Wakil Ketua DPR Azis Syamsuddin menilai KPU Sabu Raijua telah kecolongan dengan meloloskan Orient P Riwu Kore saat pemeriksaan syarat administrasi calon bupati. Orient yang diusung PDIP dan Demokrat terpilih dalam pilkada serentak 2020.
"Karena saat proses pendaftaran pasangan calon kepala daerah, tentunya harus melalui syarat.
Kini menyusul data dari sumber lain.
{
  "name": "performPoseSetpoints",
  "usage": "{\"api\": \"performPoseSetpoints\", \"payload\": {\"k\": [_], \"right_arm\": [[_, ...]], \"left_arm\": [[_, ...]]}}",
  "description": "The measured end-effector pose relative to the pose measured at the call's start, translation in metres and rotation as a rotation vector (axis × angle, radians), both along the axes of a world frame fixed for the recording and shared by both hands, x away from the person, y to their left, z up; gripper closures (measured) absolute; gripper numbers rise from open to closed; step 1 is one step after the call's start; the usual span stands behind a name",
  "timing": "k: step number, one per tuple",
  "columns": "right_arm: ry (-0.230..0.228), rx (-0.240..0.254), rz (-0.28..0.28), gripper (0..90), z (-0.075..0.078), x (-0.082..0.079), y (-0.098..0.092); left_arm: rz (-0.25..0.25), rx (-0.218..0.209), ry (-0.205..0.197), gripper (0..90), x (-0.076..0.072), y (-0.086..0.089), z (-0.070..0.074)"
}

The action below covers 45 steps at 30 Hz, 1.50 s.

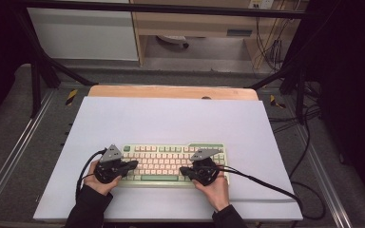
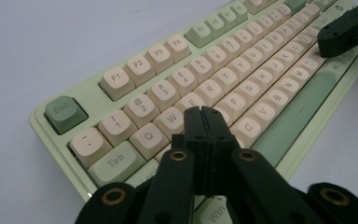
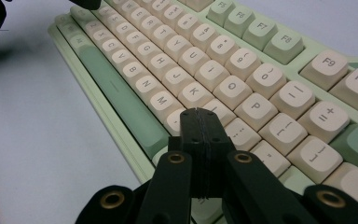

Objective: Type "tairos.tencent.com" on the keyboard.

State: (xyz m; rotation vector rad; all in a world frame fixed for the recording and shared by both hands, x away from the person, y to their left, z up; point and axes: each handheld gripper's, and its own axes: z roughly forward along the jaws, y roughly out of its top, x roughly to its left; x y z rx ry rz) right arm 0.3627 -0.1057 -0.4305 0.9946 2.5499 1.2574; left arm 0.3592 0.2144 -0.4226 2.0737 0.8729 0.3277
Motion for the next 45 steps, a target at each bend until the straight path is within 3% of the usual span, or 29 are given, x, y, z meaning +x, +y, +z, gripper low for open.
{"api": "performPoseSetpoints", "payload": {"k": [15, 30, 45], "right_arm": [[-0.004, -0.012, 0.003, 90.0, -0.002, 0.0, 0.0], [-0.036, 0.011, -0.016, 90.0, 0.016, 0.0, -0.014], [-0.028, 0.008, -0.011, 90.0, 0.015, 0.001, -0.021]], "left_arm": [[0.001, -0.002, -0.001, 89.5, 0.0, 0.0, 0.0], [0.002, -0.007, -0.004, 89.3, -0.001, -0.002, 0.004], [-0.018, 0.015, -0.019, 89.1, 0.001, -0.022, 0.011]]}}
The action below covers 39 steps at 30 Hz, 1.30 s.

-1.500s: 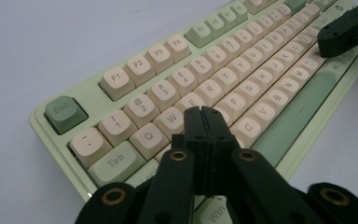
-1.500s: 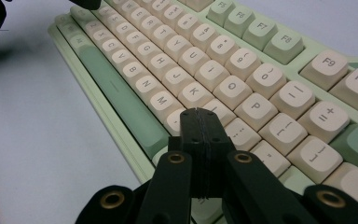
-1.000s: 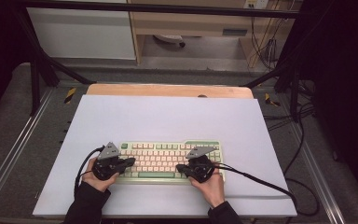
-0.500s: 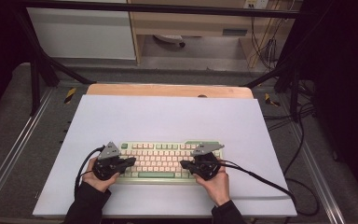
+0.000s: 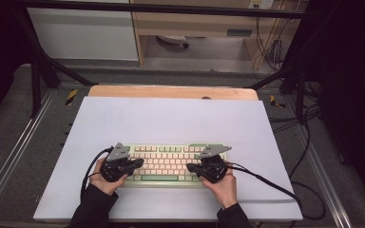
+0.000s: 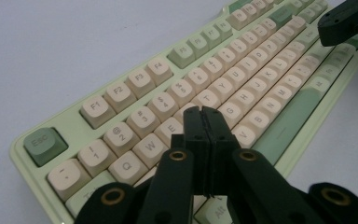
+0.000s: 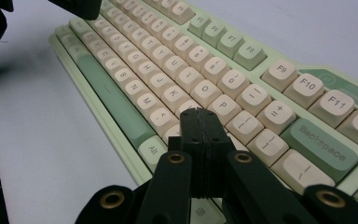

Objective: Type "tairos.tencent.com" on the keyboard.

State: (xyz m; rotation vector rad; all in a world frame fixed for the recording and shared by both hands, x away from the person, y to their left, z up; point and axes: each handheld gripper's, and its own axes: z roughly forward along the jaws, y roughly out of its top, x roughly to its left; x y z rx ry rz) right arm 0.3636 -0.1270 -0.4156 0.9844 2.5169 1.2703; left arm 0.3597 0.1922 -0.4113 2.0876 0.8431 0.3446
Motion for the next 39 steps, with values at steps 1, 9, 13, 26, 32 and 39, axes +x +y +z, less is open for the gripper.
{"api": "performPoseSetpoints", "payload": {"k": [1, 9, 13, 26, 32, 39], "right_arm": [[0.0, -0.001, 0.0, 90.0, 0.0, 0.0, 0.0], [-0.003, -0.003, 0.005, 90.0, 0.0, 0.0, 0.0], [-0.001, -0.001, 0.003, 90.0, 0.001, -0.001, 0.0], [0.0, -0.001, 0.004, 90.0, 0.001, 0.0, 0.0], [0.001, 0.001, 0.004, 90.0, 0.001, -0.001, -0.001], [-0.001, 0.002, 0.003, 90.0, 0.002, -0.001, -0.001]], "left_arm": [[-0.003, 0.003, 0.001, 89.2, 0.0, -0.002, 0.0], [-0.013, 0.018, 0.004, 89.3, 0.006, -0.014, 0.0], [-0.017, 0.019, 0.008, 89.4, 0.01, -0.02, 0.001], [-0.013, 0.054, 0.03, 89.4, 0.022, -0.037, -0.01], [-0.018, 0.056, 0.036, 89.4, 0.025, -0.042, -0.014], [-0.024, 0.059, 0.028, 89.8, 0.026, -0.044, -0.016]]}}
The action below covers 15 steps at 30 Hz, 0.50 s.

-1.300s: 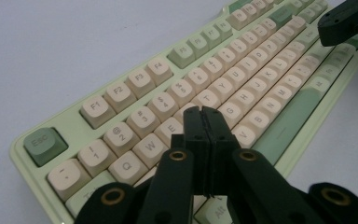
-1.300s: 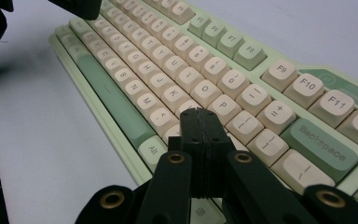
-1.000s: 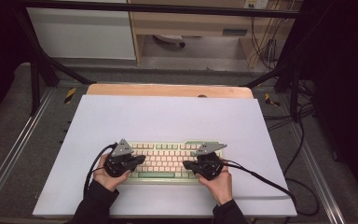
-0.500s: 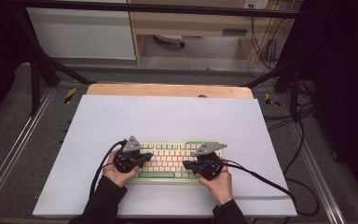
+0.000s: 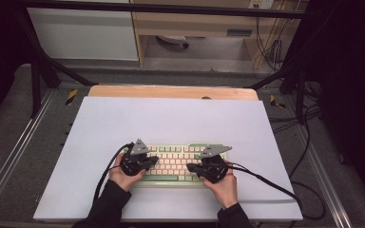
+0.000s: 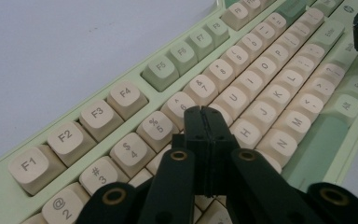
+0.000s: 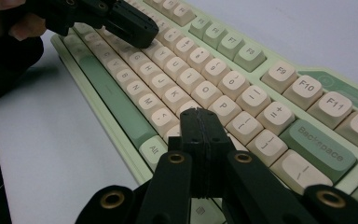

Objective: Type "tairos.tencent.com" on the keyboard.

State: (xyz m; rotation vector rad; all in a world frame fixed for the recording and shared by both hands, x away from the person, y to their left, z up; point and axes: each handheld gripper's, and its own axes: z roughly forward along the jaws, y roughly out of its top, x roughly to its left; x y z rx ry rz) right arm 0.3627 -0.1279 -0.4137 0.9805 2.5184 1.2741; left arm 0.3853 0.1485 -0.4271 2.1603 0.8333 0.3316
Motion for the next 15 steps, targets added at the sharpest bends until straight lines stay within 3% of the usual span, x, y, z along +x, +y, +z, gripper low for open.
{"api": "performPoseSetpoints", "payload": {"k": [15], "right_arm": [[-0.002, 0.001, -0.001, 90.0, 0.0005, -0.0011, -0.0005]], "left_arm": [[-0.006, -0.023, -0.009, 89.8, -0.0072, 0.0084, 0.0085]]}}
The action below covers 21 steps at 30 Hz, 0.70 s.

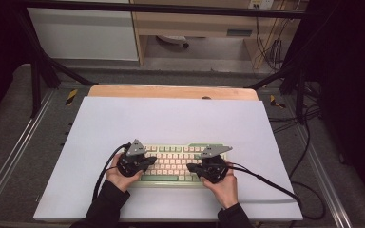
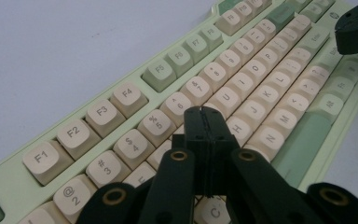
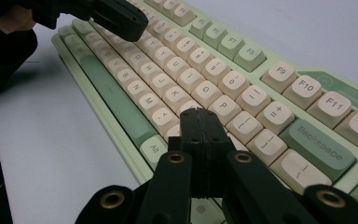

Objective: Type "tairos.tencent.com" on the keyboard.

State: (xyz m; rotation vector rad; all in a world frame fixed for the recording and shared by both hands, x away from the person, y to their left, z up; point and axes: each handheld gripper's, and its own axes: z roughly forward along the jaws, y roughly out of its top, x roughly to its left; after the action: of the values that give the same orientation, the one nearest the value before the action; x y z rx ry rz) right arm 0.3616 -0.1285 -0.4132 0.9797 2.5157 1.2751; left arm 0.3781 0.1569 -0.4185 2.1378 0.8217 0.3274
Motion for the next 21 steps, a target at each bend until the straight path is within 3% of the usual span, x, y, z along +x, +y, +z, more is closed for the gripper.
{"api": "performPoseSetpoints", "payload": {"k": [21], "right_arm": [[-0.001, -0.005, 0.007, 90.0, -0.001, -0.001, 0.0]], "left_arm": [[0.045, 0.001, 0.003, 89.8, -0.001, 0.022, -0.002]]}}
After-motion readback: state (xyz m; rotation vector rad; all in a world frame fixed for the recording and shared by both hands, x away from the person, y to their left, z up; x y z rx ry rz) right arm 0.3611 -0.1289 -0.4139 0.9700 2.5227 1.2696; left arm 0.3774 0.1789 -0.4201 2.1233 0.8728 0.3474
Salah satunya syarat lolos dari proses verifikasi administrasi dan kesehatan. Tentunya ada kesalahan yang dilakukan tim verifikasi, sampai lolosnya WNA menjadi calon pasangan yang berlaga dalam pilkada 2020," kata Azis dalam keterangannya, Jumat (5/2).
Azis meminta kasus tersebut tidak berulang dan menjadi pelajaran bagi seluruh KPU daerah.
"Adanya perkembangan teknologi tentunya memudahkan dalam melakukan verifikasi data administrasi untuk menyinkronkan data kependudukan, tentunya KPUD lebih mudah mencocokkan data kewarganegaraan," ucapnya.
Politikus Golkar itu kembali menyebut kasus WNA lolos menjadi bupati karena ada kesalahan di KPUD Sabu."Sekali lagi KPUD Sabu Raijua kecolongan," ucapnya.
Status Orient diketahui masih warga negara asing setelah Bawaslu bersurat ke Kedubes AS. Sementara KPU RI menyebut proses verifikasi telah dilakukan KPU Sabu Raijua.